The most detailed findings are from the Graduate Pathways Survey. Key points:
* no relationship between paid work and average overall grade
* working for pay during study is positively related to employment after graduation
* mean satisfaction score for those not working was 62 – the same as those working between 11 and 20 hours
* developmental outcomes were enhanced through paid work – an increase from 42 to 46 on the 100-point scale
Developmental questions related to understanding people of other racial and ethnic backgrounds, solving complex, real-world problems, developing a personal code of values and ethics, contributing to the welfare of your community, developing general industry awareness and understanding different social contexts.

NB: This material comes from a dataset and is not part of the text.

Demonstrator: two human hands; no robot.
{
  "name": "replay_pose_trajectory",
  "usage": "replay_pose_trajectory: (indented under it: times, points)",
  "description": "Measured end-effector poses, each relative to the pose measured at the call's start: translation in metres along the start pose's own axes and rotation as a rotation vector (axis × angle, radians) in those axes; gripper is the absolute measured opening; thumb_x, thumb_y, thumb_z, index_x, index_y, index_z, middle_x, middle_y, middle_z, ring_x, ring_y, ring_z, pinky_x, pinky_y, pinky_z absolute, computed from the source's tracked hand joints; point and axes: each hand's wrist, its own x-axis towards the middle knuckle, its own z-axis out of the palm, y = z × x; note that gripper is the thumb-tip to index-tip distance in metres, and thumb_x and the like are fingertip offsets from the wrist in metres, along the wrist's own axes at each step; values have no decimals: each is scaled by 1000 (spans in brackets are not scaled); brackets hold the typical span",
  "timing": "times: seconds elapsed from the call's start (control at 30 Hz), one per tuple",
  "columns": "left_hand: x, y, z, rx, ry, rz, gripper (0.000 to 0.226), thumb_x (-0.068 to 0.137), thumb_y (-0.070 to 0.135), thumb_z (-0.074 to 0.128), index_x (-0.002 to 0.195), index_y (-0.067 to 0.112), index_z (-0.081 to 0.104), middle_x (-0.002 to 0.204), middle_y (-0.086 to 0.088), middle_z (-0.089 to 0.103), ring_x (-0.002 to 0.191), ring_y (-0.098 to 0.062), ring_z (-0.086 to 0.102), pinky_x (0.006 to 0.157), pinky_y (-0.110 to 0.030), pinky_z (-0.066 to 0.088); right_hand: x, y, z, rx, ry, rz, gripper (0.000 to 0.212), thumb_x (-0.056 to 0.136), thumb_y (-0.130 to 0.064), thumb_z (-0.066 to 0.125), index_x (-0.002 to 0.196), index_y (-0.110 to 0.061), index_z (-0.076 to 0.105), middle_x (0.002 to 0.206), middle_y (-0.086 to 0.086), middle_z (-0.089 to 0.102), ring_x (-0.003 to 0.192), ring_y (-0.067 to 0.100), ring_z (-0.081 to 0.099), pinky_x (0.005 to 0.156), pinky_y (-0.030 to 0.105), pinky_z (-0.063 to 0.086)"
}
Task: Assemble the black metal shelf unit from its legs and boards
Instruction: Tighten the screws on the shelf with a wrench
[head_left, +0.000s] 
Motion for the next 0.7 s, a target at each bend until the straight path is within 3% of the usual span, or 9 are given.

As in previous research, the negatives only develop with very long hours at paid work, well beyond what most full-time undergraduates are doing. Key points:
* general learning outcomes declined for those working 31 hours a week or more
* satisfaction with study declined from 65 to 55 on the 100-point scale with increases in graduates’ work from 1 to 40 hours per week.
‘General learning outcomes’ are questions relating to acquiring job- or work-related knowledge and skills, writing clearly and effectively, speaking clearly and effectively, thinking critically and analytically, analysing quantitative problems, working effectively with others, learning effectively on your own and using computing and information technology.
The Australian Survey of Student Engagement has less information, but again fails to find problems.
The AuSSE report says that (emphsis added) ‘active learners tended to spend more time each week preparing for class, were working for pay on- or off-campus, participated in extracurricular activities, spent fewer hours relaxing and socialising, [and] spent more time managing their personal business…’. The active learning scale ‘[focused] on whether students participate in class discussions and presentations, collaborate with and teach ther students, and extend their learning beyond the classroom’.
‘Participation in enriching activities [a broad category including volunteer work, conversations with people of a different ethnic or religious background, extracurricular campus activities and study abroad] remained constant irrespective of the number of hours spent in off-campus paid work, the exception being when paid work commitments were more than 30 hours per week.’
‘While students working for pay on campus reported greater feelings of support from their institution (an average of 58.5) than those not taking part in such work (52.6), the hours spent working for pay off campus were correlated with slight, but steady, decreases in perceptions of support.’
The only contrary evidence comes from a survey of student finances in 2007 which found that more than 40% of student respondents said that their work affected their performance at university. Maybe they would have done better if they worked less.
But my view remains that while there are undoubtedly bursts of intense activity during the university year, in an average week students can get away with a light workload, compared to full-time employees. Getting things done is a matter of effective time management, as suggested by the attributes the AuSSE finds associated with the ‘active learners’. These all seem linked to these individuals being well organised, an attribute that creates time for paid work, and which paid work probably fosters. Their subsequent relative success in the labour market is possibly due to employers recognising the value of well-organised graduates.
I don’t want to discount the value of free time at university. While I suspect many students waste it with procrastination and distractions, it can be hugely beneficial in acquiring friendships, experiences and knowledge. It was for me. But these things can also be acquired in many jobs, and with good time management there is space for work, study and wider university life.